Du sur-mesure pour raccrocher

Une équipe soudée, professeurs-éducateurs, pour entourer chaque jeune et insuffler estime de soi et confiance (c) Michel Le Moine/Apprentis d'Auteuil
Une équipe soudée, professeurs-éducateurs, pour entourer chaque jeune et insuffler estime de soi et confiance (c) Michel Le Moine/Apprentis d'Auteuil

L’emploi du temps souple et sur-mesure pour se réhabituer aux horaires et au cadre, le rythme - cours le matin, entrecoupé de deux récréations, et ateliers l’après-midi - le travail en binôme d’enseignants, la présence d’éducateurs : tout le projet est pensé pour que le jeune se sente entouré, compris, soutenu, que la confiance et la motivation puisse renaître.
David Vivet, éducateur, est entré dans l’équipe en septembre : « Ma seule motivation, ce sont les enfants, je voulais travailler auprès de jeunes en difficulté. Ils n’ont pas les codes et ont du mal à se canaliser. Nous travaillons par exemple les CV, les lettres de motivation, certains vont partir en stage. Le but est aussi de mettre en avant leurs qualités, leurs expériences. »

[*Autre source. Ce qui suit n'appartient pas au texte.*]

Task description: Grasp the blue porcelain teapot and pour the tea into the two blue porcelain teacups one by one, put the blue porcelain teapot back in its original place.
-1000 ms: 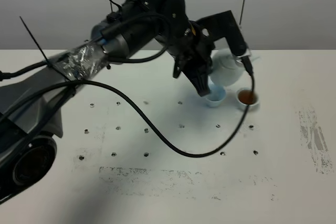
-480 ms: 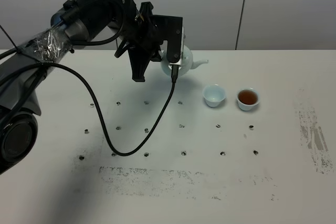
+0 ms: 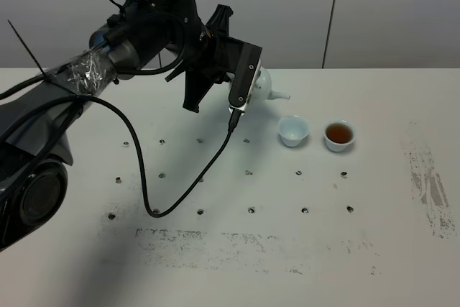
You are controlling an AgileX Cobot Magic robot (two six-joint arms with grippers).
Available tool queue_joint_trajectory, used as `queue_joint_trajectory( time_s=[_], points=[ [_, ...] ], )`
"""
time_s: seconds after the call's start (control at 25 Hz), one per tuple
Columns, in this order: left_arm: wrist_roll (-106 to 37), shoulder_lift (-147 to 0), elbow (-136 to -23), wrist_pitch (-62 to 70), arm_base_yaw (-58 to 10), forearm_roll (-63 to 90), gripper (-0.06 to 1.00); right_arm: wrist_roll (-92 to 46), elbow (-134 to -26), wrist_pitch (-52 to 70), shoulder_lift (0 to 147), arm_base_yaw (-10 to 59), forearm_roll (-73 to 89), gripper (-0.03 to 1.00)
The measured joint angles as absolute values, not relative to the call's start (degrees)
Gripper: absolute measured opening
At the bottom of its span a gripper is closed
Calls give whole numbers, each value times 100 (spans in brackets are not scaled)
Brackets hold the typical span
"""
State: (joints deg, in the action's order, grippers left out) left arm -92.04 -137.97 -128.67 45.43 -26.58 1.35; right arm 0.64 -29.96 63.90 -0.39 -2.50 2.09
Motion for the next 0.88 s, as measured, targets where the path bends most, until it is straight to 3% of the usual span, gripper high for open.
queue_joint_trajectory(
  time_s=[0.88],
  points=[
    [-9421, -13924, -12867, 4221, -3390, -1863, 11, 64, -2996, 6390, -39, -250, 209, 23]
  ],
)
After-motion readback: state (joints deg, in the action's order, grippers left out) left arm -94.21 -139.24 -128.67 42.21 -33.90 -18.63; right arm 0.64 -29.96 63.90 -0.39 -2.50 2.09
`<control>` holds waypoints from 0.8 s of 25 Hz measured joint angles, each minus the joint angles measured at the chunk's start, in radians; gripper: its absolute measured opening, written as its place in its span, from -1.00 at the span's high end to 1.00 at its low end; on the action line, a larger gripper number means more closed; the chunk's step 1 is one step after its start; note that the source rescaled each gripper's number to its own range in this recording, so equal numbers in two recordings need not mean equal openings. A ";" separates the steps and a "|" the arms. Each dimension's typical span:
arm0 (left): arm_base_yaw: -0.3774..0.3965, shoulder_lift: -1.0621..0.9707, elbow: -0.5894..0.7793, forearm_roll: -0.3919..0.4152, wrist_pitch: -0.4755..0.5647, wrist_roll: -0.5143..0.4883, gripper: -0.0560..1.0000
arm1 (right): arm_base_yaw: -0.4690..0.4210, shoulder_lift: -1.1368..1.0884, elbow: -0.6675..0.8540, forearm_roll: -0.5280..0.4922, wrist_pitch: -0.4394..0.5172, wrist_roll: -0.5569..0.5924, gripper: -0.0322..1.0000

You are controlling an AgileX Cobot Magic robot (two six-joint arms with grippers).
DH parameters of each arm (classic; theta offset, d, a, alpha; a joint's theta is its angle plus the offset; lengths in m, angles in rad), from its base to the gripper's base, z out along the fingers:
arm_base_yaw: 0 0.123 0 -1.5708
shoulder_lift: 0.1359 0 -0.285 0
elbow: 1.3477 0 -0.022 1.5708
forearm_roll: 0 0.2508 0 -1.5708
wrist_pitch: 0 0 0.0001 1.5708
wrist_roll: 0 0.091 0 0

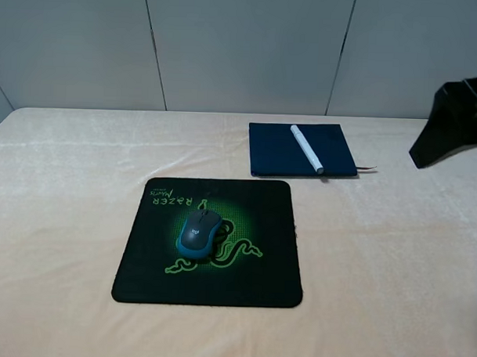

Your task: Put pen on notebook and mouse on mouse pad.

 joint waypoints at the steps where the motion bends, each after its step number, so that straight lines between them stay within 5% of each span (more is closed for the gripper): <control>1: 0.000 0.000 0.000 0.000 0.000 0.000 -1.00 | 0.000 -0.040 0.024 0.000 0.000 0.000 -1.00; 9: 0.000 0.000 0.000 0.000 0.000 0.001 -1.00 | -0.020 -0.346 0.200 0.001 0.002 0.000 -1.00; 20: 0.000 0.000 0.000 0.000 0.000 0.001 -1.00 | -0.286 -0.812 0.446 -0.047 -0.099 0.000 -1.00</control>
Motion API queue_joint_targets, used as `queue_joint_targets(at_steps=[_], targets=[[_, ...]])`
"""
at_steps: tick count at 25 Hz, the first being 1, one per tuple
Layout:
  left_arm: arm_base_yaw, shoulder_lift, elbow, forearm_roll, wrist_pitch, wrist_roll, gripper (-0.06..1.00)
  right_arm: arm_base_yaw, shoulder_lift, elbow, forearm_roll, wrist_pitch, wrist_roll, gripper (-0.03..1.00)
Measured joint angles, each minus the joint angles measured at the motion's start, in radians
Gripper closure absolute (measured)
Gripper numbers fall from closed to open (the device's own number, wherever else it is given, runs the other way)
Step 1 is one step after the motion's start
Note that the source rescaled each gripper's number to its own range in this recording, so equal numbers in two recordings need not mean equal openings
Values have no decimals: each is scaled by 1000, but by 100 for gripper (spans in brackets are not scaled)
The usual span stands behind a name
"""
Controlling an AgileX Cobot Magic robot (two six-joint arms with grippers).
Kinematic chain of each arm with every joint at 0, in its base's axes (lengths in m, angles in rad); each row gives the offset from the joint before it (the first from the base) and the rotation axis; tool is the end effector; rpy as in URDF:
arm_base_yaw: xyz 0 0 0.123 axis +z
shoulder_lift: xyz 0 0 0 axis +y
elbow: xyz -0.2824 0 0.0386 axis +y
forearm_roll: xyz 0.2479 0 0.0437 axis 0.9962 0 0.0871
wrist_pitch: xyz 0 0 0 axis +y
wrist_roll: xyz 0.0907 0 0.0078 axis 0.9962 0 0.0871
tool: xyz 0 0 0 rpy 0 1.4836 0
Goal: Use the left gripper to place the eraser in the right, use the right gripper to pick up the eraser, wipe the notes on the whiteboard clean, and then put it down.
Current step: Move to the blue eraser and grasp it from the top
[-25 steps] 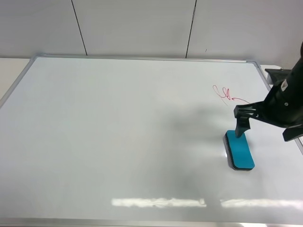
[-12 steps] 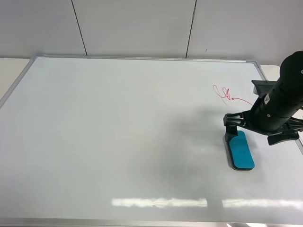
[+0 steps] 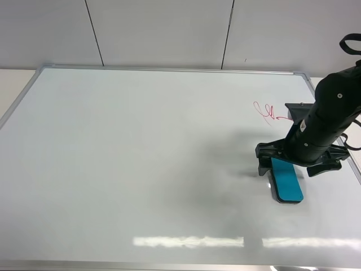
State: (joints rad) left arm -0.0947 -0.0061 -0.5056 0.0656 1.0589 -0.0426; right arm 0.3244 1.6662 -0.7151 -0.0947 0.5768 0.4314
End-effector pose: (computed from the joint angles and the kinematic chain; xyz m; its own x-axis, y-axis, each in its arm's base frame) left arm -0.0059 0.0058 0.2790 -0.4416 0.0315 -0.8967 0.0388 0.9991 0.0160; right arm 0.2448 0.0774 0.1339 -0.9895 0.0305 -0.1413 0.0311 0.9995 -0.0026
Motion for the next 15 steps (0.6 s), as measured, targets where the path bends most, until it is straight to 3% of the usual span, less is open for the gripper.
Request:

L’équipe, faite d’éducateurs et d’enseignants tous volontaires, est un élément clé du dispositif. « Quand je reçois un candidat, je préviens : vous allez être malmenés, explique la directrice. Ici, il n’y a pas 18 h de cours et 18 h de préparation, mais beaucoup de présence en plus dans l’établissement, car il y a besoin de relecture et de partage entre professionnels. Les jeunes nous interpellent à la fois sur nos connaissances et sur ce que nous sommes. »
En ligne de mire, dès l’admission, la difficile réadaptation à un autre établissement, qui fait partie du projet, que ce soit dans un autre collège, vers une 3e prépa des métiers, un lycée professionnel ou la mission locale. « Ils arrivent en disant, je n’ai pas le choix, c’est ma dernière chance. Et vivent parfois mal leur départ car c’est cocooning ici. Mais il n’est pas rare qu’ils reviennent nous voir ensuite, juste pour le plaisir de nous dire bonjour et nous donner de leurs nouvelles, quelque soit leur devenir », conclut Chantal Delafosse.